»»

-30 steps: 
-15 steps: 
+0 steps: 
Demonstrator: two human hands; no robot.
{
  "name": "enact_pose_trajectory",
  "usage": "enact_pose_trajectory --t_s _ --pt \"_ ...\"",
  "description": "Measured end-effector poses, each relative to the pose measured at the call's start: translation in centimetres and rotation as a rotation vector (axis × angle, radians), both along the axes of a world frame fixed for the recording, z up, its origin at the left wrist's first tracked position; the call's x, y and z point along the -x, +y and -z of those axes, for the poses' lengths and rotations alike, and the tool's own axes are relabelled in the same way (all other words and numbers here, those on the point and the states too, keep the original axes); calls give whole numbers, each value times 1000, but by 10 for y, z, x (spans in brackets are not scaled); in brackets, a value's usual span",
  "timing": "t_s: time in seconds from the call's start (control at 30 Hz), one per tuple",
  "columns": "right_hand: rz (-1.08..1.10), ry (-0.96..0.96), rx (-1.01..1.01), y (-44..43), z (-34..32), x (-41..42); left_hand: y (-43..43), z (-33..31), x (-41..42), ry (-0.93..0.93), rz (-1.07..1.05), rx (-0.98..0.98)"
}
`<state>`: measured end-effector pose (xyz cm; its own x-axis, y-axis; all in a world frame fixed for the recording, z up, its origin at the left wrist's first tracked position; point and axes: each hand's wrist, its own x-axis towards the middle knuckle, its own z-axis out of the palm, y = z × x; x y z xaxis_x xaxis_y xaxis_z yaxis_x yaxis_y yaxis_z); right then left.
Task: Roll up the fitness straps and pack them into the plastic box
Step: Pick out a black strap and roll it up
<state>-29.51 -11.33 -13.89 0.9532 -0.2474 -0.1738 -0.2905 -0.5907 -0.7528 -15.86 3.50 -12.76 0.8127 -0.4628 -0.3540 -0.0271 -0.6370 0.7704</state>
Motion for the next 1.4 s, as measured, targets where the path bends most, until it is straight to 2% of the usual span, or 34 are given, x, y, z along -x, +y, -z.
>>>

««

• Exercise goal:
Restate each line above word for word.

• Task answer:
-30 steps: 
-15 steps: 
+0 steps: 
Demonstrator: two human hands; no robot.
{
  "name": "enact_pose_trajectory",
  "usage": "enact_pose_trajectory --t_s _ --pt \"_ ...\"",
  "description": "Measured end-effector poses, each relative to the pose measured at the call's start: translation in centimetres and rotation as a rotation vector (axis × angle, radians), both along the axes of a world frame fixed for the recording, z up, its origin at the left wrist's first tracked position; the call's x, y and z point along the -x, +y and -z of those axes, for the poses' lengths and rotations alike, and the tool's own axes are relabelled in the same way (all other words and numbers here, those on the point and the states too, keep the original axes); calls give whole numbers, each value times 1000, but by 10 for y, z, x (spans in brackets are not scaled); in brackets, a value's usual span",
  "timing": "t_s: time in seconds from the call's start (control at 30 Hz), one per tuple",
  "columns": "right_hand: rz (-1.08..1.10), ry (-0.96..0.96), rx (-1.01..1.01), y (-44..43), z (-34..32), x (-41..42); left_hand: y (-43..43), z (-33..31), x (-41..42), ry (-0.93..0.93), rz (-1.07..1.05), rx (-0.98..0.98)"
}
`<state>`: measured end-effector pose (xyz cm; its own x-axis, y-axis; all in a world frame fixed for the recording, z up, its origin at the left wrist's first tracked position; point and axes: each hand's wrist, its own x-axis towards the middle knuckle, its own z-axis out of the palm, y = z × x; x y z xaxis_x xaxis_y xaxis_z yaxis_x yaxis_y yaxis_z); right then left.
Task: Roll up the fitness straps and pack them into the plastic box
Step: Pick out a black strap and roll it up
<state>-29.51 -11.33 -13.89 0.9532 -0.2474 -0.1738 -0.2905 -0.5907 -0.7528 -15.86 3.50 -12.76 0.8127 -0.4628 -0.3540 -0.0271 -0.6370 0.7704</state>
Motion for the next 1.4 s, as measured, targets where the path bends most, until it is straight to 2% of the usual span, or 34 are given, x, y, z along -x, +y, -z.
>>>

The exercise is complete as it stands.